» **EXERCISE OBJECTIVE**: Keeping every word the same, return the listing from its first line until the line holding "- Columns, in" has been returned as well.

» **STUDY MATERIAL**:
%%
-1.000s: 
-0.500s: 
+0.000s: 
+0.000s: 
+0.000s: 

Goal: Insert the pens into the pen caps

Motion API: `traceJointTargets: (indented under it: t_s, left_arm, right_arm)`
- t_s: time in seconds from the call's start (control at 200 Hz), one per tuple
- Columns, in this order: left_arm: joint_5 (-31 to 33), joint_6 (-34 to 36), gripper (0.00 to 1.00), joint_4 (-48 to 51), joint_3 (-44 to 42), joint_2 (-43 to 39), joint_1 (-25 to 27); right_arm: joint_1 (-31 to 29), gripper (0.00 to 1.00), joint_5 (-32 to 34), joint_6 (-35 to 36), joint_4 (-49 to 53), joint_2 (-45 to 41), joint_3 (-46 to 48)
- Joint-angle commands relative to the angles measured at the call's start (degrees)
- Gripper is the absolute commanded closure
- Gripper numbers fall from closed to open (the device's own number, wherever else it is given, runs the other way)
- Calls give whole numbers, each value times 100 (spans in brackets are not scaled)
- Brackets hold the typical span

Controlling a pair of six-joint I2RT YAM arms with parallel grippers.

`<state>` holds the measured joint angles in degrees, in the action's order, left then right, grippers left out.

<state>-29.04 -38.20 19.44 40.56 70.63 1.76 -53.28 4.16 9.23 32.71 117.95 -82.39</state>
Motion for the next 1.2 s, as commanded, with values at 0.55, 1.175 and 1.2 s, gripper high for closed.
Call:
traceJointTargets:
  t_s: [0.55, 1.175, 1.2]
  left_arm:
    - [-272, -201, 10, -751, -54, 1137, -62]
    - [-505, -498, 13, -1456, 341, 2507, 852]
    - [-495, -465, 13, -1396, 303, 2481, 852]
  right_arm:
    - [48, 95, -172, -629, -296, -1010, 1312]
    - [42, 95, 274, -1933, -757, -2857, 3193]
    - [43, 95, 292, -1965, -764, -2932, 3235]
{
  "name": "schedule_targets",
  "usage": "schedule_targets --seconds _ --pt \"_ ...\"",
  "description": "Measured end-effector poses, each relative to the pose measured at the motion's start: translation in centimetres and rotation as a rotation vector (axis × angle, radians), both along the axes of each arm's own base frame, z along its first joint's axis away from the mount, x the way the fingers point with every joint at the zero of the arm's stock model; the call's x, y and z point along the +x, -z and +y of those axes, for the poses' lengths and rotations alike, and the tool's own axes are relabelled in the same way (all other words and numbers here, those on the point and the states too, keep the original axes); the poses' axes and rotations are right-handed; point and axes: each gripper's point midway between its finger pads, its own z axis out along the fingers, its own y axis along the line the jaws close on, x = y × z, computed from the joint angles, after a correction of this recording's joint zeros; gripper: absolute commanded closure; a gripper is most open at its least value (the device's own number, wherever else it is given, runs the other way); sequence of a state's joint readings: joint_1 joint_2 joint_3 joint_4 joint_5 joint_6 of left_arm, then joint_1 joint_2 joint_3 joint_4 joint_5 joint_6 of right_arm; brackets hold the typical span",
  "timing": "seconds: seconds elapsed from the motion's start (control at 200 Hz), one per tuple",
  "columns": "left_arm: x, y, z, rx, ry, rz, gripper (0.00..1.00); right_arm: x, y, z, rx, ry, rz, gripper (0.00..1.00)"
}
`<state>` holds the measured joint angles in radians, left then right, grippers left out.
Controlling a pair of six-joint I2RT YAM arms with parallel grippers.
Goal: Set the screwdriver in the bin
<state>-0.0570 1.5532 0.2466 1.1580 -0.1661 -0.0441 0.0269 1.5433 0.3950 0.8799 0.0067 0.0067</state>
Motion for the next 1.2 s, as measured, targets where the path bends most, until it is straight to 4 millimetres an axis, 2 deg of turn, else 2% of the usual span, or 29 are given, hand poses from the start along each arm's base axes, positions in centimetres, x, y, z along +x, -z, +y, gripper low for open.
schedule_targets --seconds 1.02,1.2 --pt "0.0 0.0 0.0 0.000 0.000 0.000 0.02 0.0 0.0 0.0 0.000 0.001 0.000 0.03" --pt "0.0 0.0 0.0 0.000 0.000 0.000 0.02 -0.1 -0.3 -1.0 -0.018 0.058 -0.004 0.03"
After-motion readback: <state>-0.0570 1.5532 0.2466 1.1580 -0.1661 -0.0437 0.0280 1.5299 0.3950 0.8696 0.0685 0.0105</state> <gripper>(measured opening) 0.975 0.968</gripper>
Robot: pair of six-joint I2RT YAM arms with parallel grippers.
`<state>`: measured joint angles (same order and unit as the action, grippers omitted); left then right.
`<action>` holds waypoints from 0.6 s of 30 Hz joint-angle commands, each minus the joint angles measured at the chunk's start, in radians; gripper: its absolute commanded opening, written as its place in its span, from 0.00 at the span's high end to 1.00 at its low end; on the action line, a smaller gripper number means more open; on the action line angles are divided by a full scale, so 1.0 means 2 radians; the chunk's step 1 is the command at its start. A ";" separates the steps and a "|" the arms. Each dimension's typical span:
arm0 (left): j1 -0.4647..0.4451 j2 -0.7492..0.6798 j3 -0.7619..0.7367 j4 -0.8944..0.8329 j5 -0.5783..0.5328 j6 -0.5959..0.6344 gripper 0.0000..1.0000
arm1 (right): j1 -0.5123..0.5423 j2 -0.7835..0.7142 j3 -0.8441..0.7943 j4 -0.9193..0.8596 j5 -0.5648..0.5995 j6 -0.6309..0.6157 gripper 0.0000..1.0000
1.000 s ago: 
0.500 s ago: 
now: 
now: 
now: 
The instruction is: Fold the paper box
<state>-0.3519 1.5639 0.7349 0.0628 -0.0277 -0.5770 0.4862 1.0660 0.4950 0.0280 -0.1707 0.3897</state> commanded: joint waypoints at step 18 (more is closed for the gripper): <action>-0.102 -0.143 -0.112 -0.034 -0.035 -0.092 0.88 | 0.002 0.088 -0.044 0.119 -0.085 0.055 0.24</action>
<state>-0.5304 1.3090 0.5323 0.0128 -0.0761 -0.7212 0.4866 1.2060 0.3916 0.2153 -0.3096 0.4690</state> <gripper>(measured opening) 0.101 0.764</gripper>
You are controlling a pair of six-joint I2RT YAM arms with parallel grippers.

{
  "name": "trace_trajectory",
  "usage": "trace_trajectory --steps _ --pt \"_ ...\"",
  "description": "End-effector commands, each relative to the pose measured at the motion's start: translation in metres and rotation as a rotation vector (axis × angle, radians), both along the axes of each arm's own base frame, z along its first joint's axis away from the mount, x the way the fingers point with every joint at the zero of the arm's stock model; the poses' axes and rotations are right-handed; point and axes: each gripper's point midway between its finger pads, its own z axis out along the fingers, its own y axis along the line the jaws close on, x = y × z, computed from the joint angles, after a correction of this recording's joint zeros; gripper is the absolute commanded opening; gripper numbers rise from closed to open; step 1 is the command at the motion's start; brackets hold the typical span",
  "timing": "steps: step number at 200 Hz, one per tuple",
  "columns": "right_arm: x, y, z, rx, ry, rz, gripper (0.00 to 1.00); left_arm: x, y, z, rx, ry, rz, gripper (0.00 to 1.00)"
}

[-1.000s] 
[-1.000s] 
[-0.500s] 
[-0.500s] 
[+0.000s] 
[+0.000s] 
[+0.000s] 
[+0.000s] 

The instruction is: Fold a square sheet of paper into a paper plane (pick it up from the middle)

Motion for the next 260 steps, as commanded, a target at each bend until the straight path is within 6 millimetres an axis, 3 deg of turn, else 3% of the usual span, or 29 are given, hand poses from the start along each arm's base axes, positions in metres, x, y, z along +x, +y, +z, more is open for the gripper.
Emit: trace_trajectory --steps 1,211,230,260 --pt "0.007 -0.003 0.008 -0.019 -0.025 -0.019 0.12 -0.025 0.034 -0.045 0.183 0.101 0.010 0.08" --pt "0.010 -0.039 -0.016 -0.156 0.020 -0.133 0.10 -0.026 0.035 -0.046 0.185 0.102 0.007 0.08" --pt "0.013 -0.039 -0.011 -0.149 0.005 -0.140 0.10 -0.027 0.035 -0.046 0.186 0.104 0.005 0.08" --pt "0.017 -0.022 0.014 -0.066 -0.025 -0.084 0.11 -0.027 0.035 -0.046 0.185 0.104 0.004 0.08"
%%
» **TASK SOLUTION**:
-1.000s: 
-0.500s: 
+0.000s: 
+0.000s: 
+0.000s: 

Goal: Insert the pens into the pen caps

Motion API: `traceJointTargets: (indented under it: t_s, left_arm, right_arm)`
- t_s: time in seconds from the call's start (control at 200 Hz), one per tuple
- Columns, in this order: left_arm: joint_5 (-31 to 33), joint_6 (-34 to 36), gripper (0.00 to 1.00), joint_4 (-48 to 51), joint_3 (-44 to 42), joint_2 (-43 to 39), joint_1 (-25 to 27); right_arm: joint_1 (-31 to 29), gripper (0.00 to 1.00), joint_5 (-32 to 34), joint_6 (-35 to 36), joint_4 (-49 to 53), joint_2 (-45 to 41), joint_3 (-46 to 48)

There's nothing left to add to the output.